> [PROBLEM STATEMENT]:
Copy the listing below line for line, starting at its first line and ending with the line that has "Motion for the" in it. Add nothing.

> [INFORMATION SHOWN]:
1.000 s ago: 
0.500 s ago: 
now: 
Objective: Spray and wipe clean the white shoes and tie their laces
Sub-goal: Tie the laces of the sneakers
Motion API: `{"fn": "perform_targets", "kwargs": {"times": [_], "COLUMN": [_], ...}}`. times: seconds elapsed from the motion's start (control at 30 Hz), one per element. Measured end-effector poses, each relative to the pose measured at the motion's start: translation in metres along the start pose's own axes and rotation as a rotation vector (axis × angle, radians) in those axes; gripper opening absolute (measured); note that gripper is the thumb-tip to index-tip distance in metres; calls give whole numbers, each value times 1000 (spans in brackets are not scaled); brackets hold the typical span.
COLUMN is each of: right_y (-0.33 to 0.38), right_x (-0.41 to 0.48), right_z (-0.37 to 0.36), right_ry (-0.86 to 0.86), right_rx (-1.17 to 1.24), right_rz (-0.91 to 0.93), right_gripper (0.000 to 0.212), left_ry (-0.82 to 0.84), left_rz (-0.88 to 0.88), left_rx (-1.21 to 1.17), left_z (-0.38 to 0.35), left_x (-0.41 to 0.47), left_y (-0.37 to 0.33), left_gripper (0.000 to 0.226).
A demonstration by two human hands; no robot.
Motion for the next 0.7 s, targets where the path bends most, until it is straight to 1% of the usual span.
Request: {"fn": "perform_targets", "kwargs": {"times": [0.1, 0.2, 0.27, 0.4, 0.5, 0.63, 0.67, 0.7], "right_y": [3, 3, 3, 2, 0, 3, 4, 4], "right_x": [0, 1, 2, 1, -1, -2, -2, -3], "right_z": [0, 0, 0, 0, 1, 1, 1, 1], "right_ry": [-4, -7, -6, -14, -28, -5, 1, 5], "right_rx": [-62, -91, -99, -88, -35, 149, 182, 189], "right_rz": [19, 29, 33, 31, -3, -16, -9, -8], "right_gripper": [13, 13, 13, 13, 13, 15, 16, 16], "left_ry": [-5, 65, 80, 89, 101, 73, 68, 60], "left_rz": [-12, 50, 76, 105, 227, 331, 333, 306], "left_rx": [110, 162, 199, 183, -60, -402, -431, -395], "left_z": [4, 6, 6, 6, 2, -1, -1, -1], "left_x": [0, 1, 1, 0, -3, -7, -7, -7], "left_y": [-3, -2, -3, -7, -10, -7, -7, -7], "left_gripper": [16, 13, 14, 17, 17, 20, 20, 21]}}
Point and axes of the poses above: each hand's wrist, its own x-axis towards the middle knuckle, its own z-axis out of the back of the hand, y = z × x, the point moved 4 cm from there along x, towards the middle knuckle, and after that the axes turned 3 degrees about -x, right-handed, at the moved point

> [ANSWER SPACE]:
1.000 s ago: 
0.500 s ago: 
now: 
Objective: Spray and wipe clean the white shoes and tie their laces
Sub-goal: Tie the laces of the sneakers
Motion API: `{"fn": "perform_targets", "kwargs": {"times": [_], "COLUMN": [_], ...}}`. times: seconds elapsed from the motion's start (control at 30 Hz), one per element. Measured end-effector poses, each relative to the pose measured at the motion's start: translation in metres along the start pose's own axes and rotation as a rotation vector (axis × angle, radians) in those axes; gripper opening absolute (measured); note that gripper is the thumb-tip to index-tip distance in metres; calls give whole numbers, each value times 1000 (spans in brackets are not scaled); brackets hold the typical span.
COLUMN is each of: right_y (-0.33 to 0.38), right_x (-0.41 to 0.48), right_z (-0.37 to 0.36), right_ry (-0.86 to 0.86), right_rx (-1.17 to 1.24), right_rz (-0.91 to 0.93), right_gripper (0.000 to 0.212), left_ry (-0.82 to 0.84), left_rz (-0.88 to 0.88), left_rx (-1.21 to 1.17), left_z (-0.38 to 0.35), left_x (-0.41 to 0.47), left_y (-0.37 to 0.33), left_gripper (0.000 to 0.226).
A demonstration by two human hands; no robot.
Motion for the next 0.7 s, targets where the path bends most, until it is straight to 1% of the usual span.

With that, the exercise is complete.